PASOLINI

Mariarosa Mancuso

Tutte le copie di “Petrolio”, per quanto scarsamente lette, si aprono da sole in corrispondenza dell’appunto 55, “Il pratone della Casilina”.

Tutte le copie di “Petrolio”, per quanto scarsamente lette, si aprono da sole in corrispondenza dell’appunto 55, “Il pratone della Casilina”. Era inutile affannarsi tra gli “Antefatti”, la “follia prefatoria” (parole di Pier Paolo Pasolini) che allinea una prefazione posticipata – non bastasse divisa in due parti – e una parentesi prefatoria (chiusa tra parentesi quadre, estemo tentativo di ingabbiare il delirio) che ha per titolo “Cos’è un romanzo?”. Di romanzi – qualcosa lo suggeriva, mai fidarsi dei decostruzionisti e degli scrittori che piacciono a Carla Benedetti – l’appunto discute pochissimo; spiega soltanto perché il protagonista si chiama Carlo come Pasolini padre.
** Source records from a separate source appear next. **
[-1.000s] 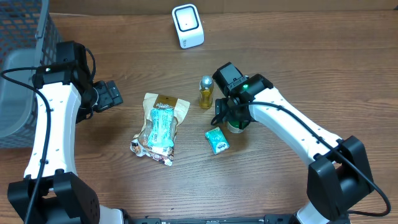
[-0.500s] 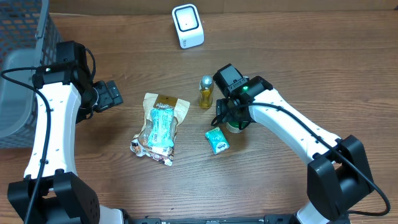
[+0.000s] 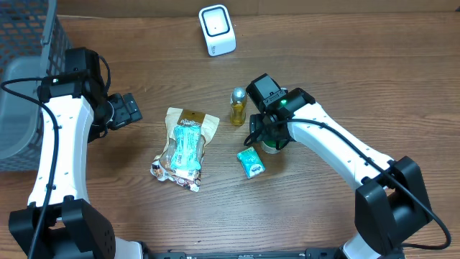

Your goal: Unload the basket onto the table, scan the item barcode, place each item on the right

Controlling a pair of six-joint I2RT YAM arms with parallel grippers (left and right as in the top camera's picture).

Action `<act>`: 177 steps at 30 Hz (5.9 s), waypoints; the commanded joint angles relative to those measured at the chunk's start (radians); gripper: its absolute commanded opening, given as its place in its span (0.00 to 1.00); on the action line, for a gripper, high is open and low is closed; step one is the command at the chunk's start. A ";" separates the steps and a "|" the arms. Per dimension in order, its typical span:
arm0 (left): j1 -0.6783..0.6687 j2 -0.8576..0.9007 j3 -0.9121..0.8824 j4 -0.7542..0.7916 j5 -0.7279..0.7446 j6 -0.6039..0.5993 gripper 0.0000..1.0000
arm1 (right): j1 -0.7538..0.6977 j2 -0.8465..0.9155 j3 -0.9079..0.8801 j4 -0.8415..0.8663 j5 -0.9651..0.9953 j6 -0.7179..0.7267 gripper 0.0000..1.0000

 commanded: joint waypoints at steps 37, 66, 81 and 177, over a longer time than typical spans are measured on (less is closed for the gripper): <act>0.000 0.000 0.005 0.001 -0.002 0.000 0.99 | -0.050 0.006 -0.165 0.164 0.036 -0.001 0.73; 0.000 0.000 0.005 0.001 -0.002 0.000 1.00 | -0.050 0.006 -0.167 0.179 0.002 -0.008 0.81; 0.000 0.000 0.005 0.001 -0.002 0.000 0.99 | -0.050 0.006 -0.168 0.203 0.002 -0.008 0.80; 0.000 0.000 0.005 0.001 -0.002 0.000 1.00 | -0.145 -0.033 0.181 -0.346 -0.763 -0.003 0.19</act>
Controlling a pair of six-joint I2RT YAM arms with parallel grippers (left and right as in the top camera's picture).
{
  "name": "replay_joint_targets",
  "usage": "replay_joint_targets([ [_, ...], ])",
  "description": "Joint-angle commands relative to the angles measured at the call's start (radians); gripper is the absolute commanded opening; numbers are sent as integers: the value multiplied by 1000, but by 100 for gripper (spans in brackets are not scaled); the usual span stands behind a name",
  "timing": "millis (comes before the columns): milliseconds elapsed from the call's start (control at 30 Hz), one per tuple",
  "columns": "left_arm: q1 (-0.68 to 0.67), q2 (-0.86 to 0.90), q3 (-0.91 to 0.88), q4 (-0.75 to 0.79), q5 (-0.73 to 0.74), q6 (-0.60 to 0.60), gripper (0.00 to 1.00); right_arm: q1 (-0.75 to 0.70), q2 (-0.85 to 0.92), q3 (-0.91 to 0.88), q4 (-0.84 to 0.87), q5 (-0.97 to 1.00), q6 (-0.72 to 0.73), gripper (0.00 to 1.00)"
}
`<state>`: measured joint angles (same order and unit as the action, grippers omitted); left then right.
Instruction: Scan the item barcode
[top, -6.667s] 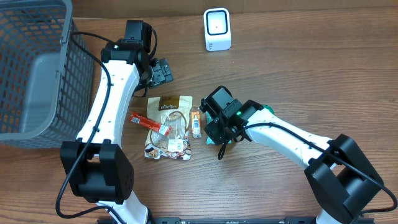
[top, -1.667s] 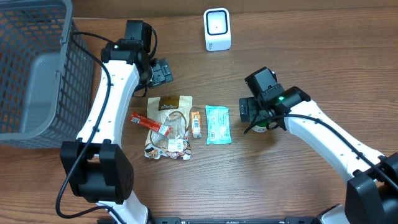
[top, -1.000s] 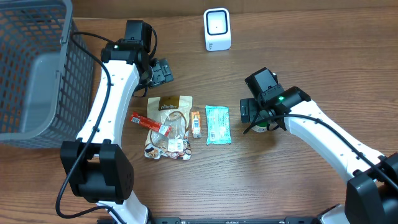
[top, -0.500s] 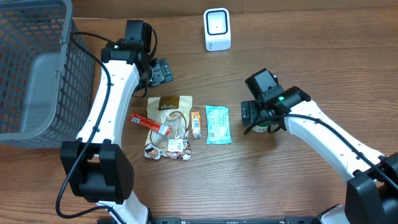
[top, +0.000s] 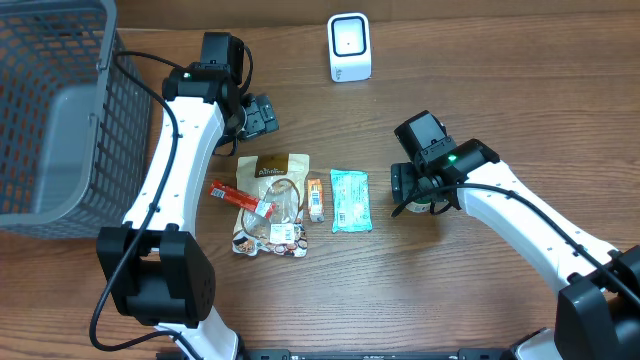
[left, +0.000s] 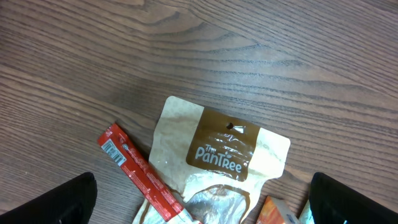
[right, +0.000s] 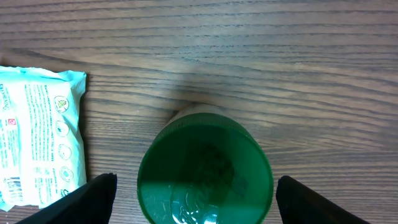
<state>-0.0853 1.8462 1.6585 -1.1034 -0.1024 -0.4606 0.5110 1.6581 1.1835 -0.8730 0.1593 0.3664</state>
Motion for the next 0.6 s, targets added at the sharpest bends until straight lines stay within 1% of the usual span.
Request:
replay_joint_targets([
  [0,-1,-16,12,1,-10,11,100,-2,5,-6,6,-3,4,84],
  [67,-1,-16,12,1,-10,11,100,-2,5,-6,11,-3,4,88],
  [200,-1,-16,12,1,-10,11,100,-2,5,-6,25,-3,4,91],
  [567,-1,-16,12,1,-10,11,100,-2,5,-12,33,-3,4,91],
])
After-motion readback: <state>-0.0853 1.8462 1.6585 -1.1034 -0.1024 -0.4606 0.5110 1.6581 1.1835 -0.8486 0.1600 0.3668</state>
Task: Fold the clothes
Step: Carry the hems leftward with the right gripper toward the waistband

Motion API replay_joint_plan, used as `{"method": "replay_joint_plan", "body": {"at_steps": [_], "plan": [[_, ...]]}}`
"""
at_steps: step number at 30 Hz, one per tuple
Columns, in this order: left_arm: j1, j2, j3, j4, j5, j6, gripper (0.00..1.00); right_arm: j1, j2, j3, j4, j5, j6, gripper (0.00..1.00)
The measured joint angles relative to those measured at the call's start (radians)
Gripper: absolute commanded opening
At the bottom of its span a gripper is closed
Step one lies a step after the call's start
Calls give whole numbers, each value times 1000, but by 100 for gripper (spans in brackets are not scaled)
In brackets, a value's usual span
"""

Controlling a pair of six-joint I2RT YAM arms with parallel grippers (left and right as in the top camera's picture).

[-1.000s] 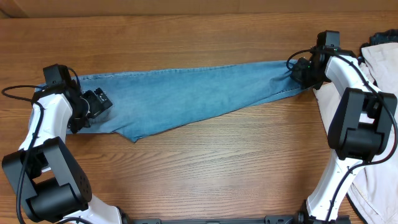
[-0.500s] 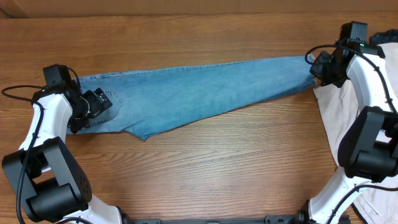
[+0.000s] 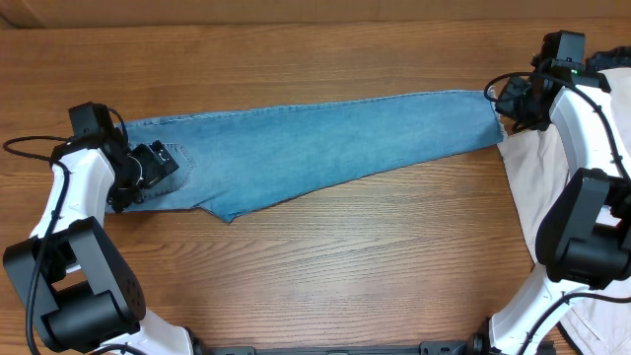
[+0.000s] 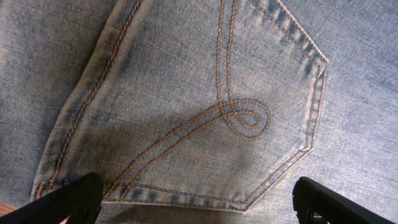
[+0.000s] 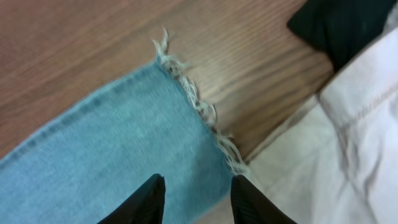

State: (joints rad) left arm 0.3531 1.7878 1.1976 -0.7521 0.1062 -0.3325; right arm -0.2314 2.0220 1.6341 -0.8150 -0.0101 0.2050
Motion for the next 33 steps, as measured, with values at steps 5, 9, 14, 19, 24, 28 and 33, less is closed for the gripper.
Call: {"method": "replay_joint_plan", "body": {"at_steps": [5, 9, 14, 19, 24, 28, 33], "plan": [[0, 0, 0, -8, -3, 0, 100, 0, 59, 0, 82, -1, -140, 45], [0, 0, 0, -12, -3, 0, 100, 0, 129, 0, 124, -13, -206, 47], [0, 0, 0, -21, -3, 0, 100, -2, 189, 0, 145, -37, -243, 44], [0, 0, 0, -35, -3, 0, 100, -2, 210, 6, 119, -64, -264, 8], [0, 0, 0, -51, -23, 0, 100, -3, 210, 12, 66, -109, -261, 4], [0, 0, 0, -70, -78, 3, 100, 5, 210, 19, 18, -116, -261, 4], [8, 0, 0, -71, -127, 30, 100, 28, 206, 24, -31, -111, -243, 4]]}}
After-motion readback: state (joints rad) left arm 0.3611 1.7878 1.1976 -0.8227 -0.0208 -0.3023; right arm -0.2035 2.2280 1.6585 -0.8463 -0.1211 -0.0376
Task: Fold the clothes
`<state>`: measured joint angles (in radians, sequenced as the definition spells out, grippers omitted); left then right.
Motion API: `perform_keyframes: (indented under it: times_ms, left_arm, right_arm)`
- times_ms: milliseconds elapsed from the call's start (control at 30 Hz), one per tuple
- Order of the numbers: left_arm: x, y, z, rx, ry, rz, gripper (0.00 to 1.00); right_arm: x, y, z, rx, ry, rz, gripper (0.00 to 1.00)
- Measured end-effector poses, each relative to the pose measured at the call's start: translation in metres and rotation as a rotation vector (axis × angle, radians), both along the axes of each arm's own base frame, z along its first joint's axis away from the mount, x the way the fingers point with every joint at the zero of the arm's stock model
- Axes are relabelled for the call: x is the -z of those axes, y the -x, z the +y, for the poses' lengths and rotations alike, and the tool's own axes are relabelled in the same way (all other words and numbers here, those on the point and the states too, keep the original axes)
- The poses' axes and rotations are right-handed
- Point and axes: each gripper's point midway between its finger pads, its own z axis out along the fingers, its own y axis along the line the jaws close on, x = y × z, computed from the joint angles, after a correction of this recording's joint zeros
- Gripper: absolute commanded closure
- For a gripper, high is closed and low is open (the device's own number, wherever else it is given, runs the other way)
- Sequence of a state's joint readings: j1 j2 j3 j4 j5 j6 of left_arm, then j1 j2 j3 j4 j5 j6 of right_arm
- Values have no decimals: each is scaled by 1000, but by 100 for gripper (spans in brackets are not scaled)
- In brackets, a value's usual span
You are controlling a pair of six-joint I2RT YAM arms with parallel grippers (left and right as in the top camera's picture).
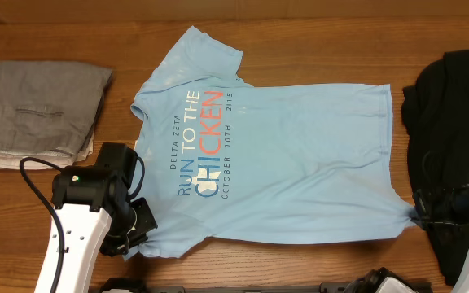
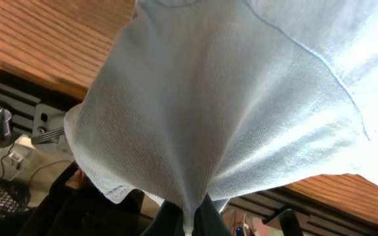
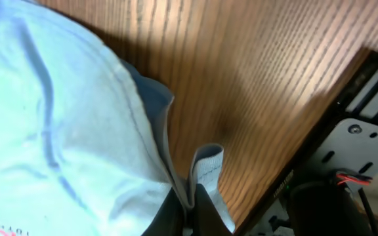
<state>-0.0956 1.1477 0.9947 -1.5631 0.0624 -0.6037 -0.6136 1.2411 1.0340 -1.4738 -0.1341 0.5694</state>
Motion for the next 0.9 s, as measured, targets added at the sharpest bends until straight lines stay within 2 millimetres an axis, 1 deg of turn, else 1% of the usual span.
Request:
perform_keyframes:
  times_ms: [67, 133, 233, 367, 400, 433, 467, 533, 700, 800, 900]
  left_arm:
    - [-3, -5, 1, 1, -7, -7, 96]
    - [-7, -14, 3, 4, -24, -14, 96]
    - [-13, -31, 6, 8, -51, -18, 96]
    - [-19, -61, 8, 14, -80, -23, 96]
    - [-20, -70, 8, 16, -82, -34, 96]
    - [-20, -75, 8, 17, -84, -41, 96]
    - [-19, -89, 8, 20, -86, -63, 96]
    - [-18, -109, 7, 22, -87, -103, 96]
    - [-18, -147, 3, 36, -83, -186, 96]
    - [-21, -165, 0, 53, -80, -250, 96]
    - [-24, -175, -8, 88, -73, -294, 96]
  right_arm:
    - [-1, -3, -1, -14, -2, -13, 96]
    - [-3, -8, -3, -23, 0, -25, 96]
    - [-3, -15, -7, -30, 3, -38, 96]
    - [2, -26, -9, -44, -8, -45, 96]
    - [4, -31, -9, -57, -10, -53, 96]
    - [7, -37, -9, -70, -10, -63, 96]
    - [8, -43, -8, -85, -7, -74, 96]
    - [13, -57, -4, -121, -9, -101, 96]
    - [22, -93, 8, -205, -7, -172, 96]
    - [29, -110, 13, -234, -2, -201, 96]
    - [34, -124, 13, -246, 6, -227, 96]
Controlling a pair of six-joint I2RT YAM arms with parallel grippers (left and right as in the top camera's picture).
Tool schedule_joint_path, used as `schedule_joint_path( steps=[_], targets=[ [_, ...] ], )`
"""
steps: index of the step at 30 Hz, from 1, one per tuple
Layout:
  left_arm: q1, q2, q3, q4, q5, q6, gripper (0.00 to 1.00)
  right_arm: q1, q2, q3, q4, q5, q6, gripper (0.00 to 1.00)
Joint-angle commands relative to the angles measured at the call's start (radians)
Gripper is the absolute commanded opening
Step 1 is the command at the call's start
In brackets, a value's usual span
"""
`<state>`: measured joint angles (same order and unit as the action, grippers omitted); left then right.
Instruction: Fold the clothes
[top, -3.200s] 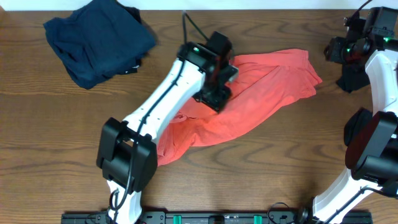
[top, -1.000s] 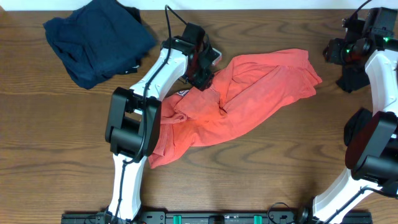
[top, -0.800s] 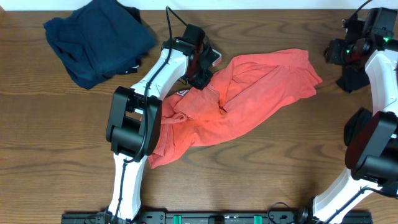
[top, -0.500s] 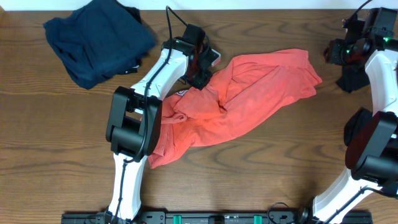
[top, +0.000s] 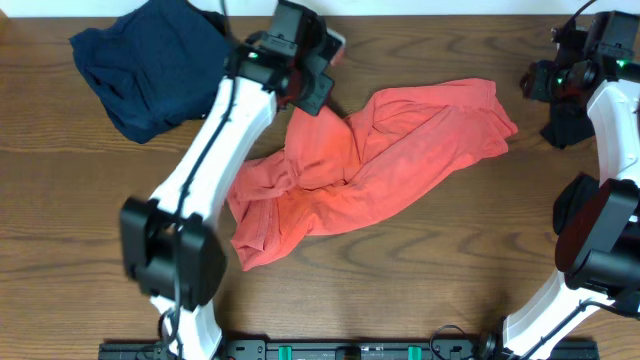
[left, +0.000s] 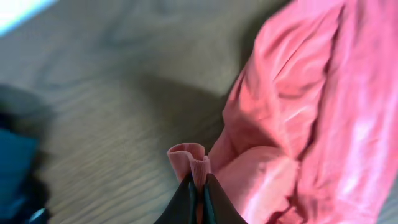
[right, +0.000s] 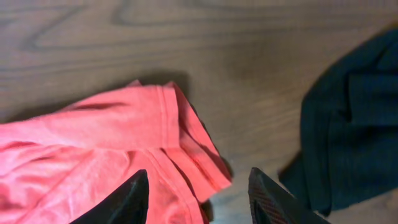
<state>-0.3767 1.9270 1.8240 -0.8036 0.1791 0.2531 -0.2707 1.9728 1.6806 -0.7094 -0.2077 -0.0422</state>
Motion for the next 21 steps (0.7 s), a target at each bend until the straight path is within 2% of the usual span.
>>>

Era inutile districarsi tra le voci un indice che dava le vertigini. Bastava andare alla scena di “Petrolio” più chiacchierata e oscena. Quella di cui tutti chiacchieravano, sui giornali e nei convegni universitari, e non è sfuggita neppure a Abel Ferrara: una sfilata di cazzi e di pompini. Notte, pratone, ragazzi di vita, sesso molto più esplicito nell’abbozzo di romanzo che nel film. Se nelle scuole fanno leggere “Sei come sei” di Melania Mazzucco, si apre a questo Pasolini una carriera di proiezioni a uso studentesco. Magari in coppia con “Il giovane favoloso” di Mario Martone: il candidato, nella tesina richiesta, potrà poi spiegare con parole sue gli intrecci tra arte e vita nei poeti italiani. Gente che a giudicare dai film fa una cosa e poi corre a scriverla, sicché i canzonieri risultano una forma arcaica di “Caro diario” o di Facebook. Esaurito il pratone, Abel Ferrara sfrutta per la sceneggiatura di “Porno-Teo-Kolossal”, il film che Pier Paolo Pasolini avrebbe voluto girare dopo l’inguardabile “Salò o le 120 giornate di Sodoma”. Un progetto nato negli anni Sessanta, ai tempi di “Uccellaci uccellini”, e dal defunto Totò era passato a Eduardo De Filippo: a giudicare dalle scene girate da Ferrara in vece sua, una mistura infernale di sesso, poesia, ninettidavoli con i ricci e brevi cenni sull’aldilà. Il resto è vita quotidiana chez Pasolini: il bacio della mamma, la lettura del Corriere della Sera, la visita di Laura Betti che ha appena doppiato “L’esorcista”, l’intervista con Furio Colombo (l’attore è Francesco Siciliano, figlio di Enzo Siciliano) declamata riga per riga come se fosse un radiodramma. Unica cosa notevole, tra gli sbadigli e le goffaggini, la mancanza di teorie complottistiche.